▸ What to work on
Repeat each line of the material below exactly as it appears, minus any pictures.

▸ Data below
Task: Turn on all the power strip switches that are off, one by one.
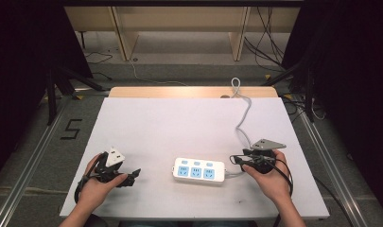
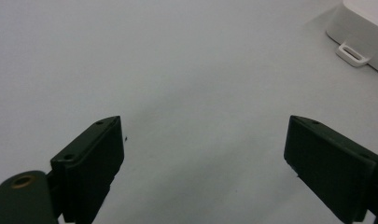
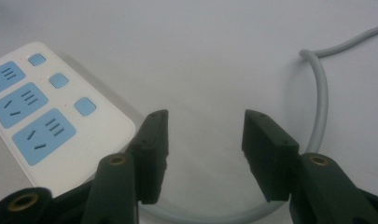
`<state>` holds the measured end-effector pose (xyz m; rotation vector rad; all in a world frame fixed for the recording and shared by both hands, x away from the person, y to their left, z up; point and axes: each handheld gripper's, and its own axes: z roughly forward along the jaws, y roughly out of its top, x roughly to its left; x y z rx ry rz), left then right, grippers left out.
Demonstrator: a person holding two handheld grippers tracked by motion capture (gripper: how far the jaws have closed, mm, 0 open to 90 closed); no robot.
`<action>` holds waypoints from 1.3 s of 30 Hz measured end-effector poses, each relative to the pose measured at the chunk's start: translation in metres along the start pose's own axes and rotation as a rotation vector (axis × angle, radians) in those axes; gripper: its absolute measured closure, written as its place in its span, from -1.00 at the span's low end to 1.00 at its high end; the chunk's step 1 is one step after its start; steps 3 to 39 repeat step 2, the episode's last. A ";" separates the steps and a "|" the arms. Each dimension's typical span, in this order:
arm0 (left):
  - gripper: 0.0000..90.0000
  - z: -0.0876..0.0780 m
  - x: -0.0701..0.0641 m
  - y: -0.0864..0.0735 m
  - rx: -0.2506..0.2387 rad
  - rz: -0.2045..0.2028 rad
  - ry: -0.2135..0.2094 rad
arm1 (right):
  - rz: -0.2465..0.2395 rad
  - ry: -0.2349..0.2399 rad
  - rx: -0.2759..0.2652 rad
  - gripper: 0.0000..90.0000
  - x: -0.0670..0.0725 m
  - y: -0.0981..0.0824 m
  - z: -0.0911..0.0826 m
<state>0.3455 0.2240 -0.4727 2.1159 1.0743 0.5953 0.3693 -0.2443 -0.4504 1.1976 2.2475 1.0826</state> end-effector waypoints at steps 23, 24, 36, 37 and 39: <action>-0.75 0.000 0.000 0.000 -0.001 0.000 -0.002 | -0.002 -0.002 -0.007 0.15 0.000 0.000 0.000; -0.75 0.000 0.000 0.000 -0.001 0.000 -0.002 | -0.002 -0.002 -0.007 0.15 0.000 0.000 0.000; -0.75 0.000 0.000 0.000 -0.001 0.000 -0.002 | -0.002 -0.002 -0.007 0.15 0.000 0.000 0.000; -0.75 0.000 0.000 0.000 -0.001 0.000 -0.002 | -0.002 -0.002 -0.007 0.15 0.000 0.000 0.000; -0.75 0.000 0.000 0.000 -0.001 0.000 -0.002 | -0.002 -0.002 -0.007 0.15 0.000 0.000 0.000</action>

▸ Your solution
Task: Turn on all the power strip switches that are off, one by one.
`<state>` holds the measured end-effector pose (xyz m; rotation vector rad; all in a world frame fixed for the recording and shared by both hands, x away from the person, y to their left, z up; point and axes: each handheld gripper's, and its own axes: z roughly forward along the jaws, y roughly out of its top, x roughly to its left; x y z rx ry rz), left then right, grippers left out.
Demonstrator: a person holding two handheld grippers tracked by motion capture (gripper: how far the jaws have closed, mm, 0 open to 90 closed); no robot.
`<action>` holds waypoints from 1.3 s of 30 Hz measured end-effector poses, each relative to the pose measured at the chunk's start: translation in metres along the start pose's own axes and rotation as a rotation vector (axis × angle, radians) in those axes; gripper: its absolute measured closure, written as its place in its span, from -1.00 at the span's low end to 1.00 at its high end; the chunk's step 1 is one step after its start; steps 3 to 39 repeat step 2, the episode's last. A ";" separates the steps and a "|" the arms. Each dimension's typical span, in this order:
arm0 (left):
  - gripper: 0.0000..90.0000
  - z: -0.0876..0.0780 m
  - x: -0.0701..0.0641 m
  - y: -0.0864..0.0735 m
  - rx: -0.2506..0.2387 rad
  - rz: -0.2045..0.2028 rad
  - ry: -0.2135..0.2094 rad
arm1 (right):
  - rz: -0.2465..0.2395 rad
  - ry: -0.2349..0.2399 rad
  - rx: -0.2759..0.2652 rad
  - gripper: 0.0000..90.0000
  - x: -0.0670..0.0725 m
  - y: -0.0981..0.0824 m
  - z: -0.0911..0.0826 m
<state>0.3455 0.2240 -0.4727 2.1159 1.0743 0.5953 0.3693 -0.2443 -0.4504 1.1976 2.2475 1.0826</state> end-effector waypoints at steps 23, 24, 36, 37 and 39: <action>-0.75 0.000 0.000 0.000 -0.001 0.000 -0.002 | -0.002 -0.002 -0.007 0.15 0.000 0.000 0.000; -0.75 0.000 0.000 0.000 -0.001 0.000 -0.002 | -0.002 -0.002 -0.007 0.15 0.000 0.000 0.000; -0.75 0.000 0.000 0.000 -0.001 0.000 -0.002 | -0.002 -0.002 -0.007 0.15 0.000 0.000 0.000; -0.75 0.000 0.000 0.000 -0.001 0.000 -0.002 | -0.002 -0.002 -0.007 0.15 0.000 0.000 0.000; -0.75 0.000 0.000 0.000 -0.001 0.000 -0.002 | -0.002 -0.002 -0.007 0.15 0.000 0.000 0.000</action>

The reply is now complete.